The broader NSE Nifty for the first time closed above 10,600 mark after consistent buying by domestic and foreign investors. 

 Gains in key IT, capital goods, healthcare and metal stocks helped both the key indices to scale new peaks. 

 The 30-share Sensex continued its upward march to touch a new intra-day record high of 34,385.67, surpassing its previous high of 34,188.85 hits on January 5. 

But it lost some ground due to profit-booking and settled at a new closing peak of 34,352.79, up 198.94 points, or 0.58 per cent. The Sensex bettered its previous record of 34,153.85 touched on January 5. 

In last two days, the index has gained 360.47 points. 

Similarly, the broader 50-issue NSE Nifty hit a new intra-day high of 10,631.20, smashing its previous record of 10,566.10 hit on January 5. 

 However, it shed some grounds to close at 10,623.60, still a new closing high, up by 64.75 points or 0.61 per cent. It broke the previous record of 10,558.85 reached on January 5. 

Traders said sentiment remained upbeat on continuous foreign fund inflows and unabated buying by investors amid expectations of encouraging quarterly earnings and hopes of the growth-oriented budget next month. 

Firm global cues with most other Asian markets rising with the corporate earnings season about to kick off amid more records on Wall Street, too positively impacted on the domestic bourses here. 

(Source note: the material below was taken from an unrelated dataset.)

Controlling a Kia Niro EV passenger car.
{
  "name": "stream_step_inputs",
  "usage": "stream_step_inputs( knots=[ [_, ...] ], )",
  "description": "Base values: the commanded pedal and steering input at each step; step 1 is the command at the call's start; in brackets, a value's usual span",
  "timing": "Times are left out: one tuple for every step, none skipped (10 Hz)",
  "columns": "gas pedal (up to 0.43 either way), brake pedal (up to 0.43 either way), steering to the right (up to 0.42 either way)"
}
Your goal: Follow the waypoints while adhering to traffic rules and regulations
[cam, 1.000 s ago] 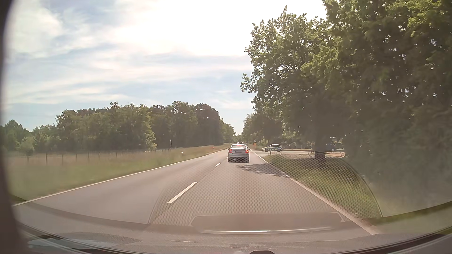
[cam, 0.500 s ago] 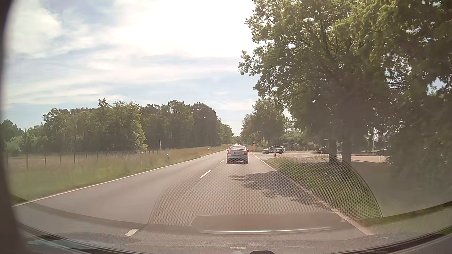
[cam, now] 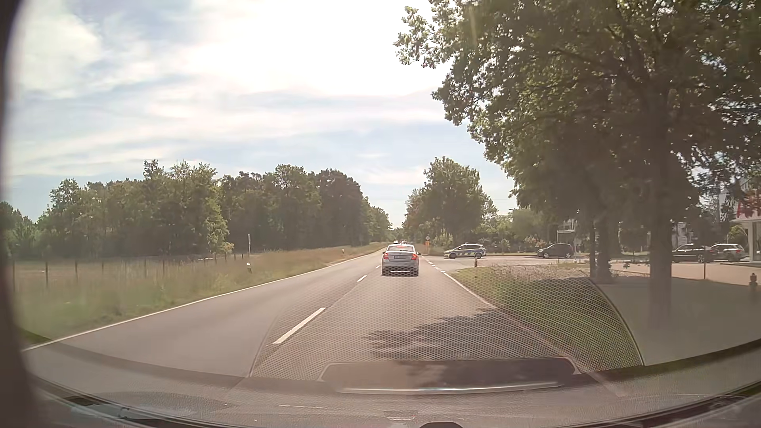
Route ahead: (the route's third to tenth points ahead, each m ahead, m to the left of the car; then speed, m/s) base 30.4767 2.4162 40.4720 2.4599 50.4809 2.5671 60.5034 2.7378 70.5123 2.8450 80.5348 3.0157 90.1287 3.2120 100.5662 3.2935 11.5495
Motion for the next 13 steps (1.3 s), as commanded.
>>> stream_step_inputs(
  knots=[
    [0.02,0.0,0.0],
    [0.047,0.0,-0.001],
    [0.059,0.0,-0.001],
    [0.059,0.0,-0.001],
    [0.059,0.0,-0.001],
    [0.059,0.0,-0.001],
    [0.079,0.0,-0.001],
    [0.11,0.0,-0.001],
    [0.11,0.0,-0.001],
    [0.118,0.0,-0.001],
    [0.13,0.0,-0.001],
    [0.138,0.0,-0.001],
    [0.15,0.0,-0.001]
  ],
)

India's economic growth is estimated to slow down to 4- year low of 6.5 per cent this fiscal, the lowest under the NDA regime, mainly due to GST impact on manufacturing and subdued farm output. 

The Gross Domestic Product (GDP) was 7.1 per cent in 2016-17 and 8 per cent in the preceding year. It was 7.5 per cent in 2014-15. 

Foreign portfolio investors (FPIs) have been supporting the ongoing rally in the new year by pumping in sizeable money into the market. FPIs bought shares to the tune of Rs 581.43 crore while domestic institutional investors(DIIs) purchased shares worth a net Rs 243.13 crore last Friday, as per provisional data from the stock exchanges.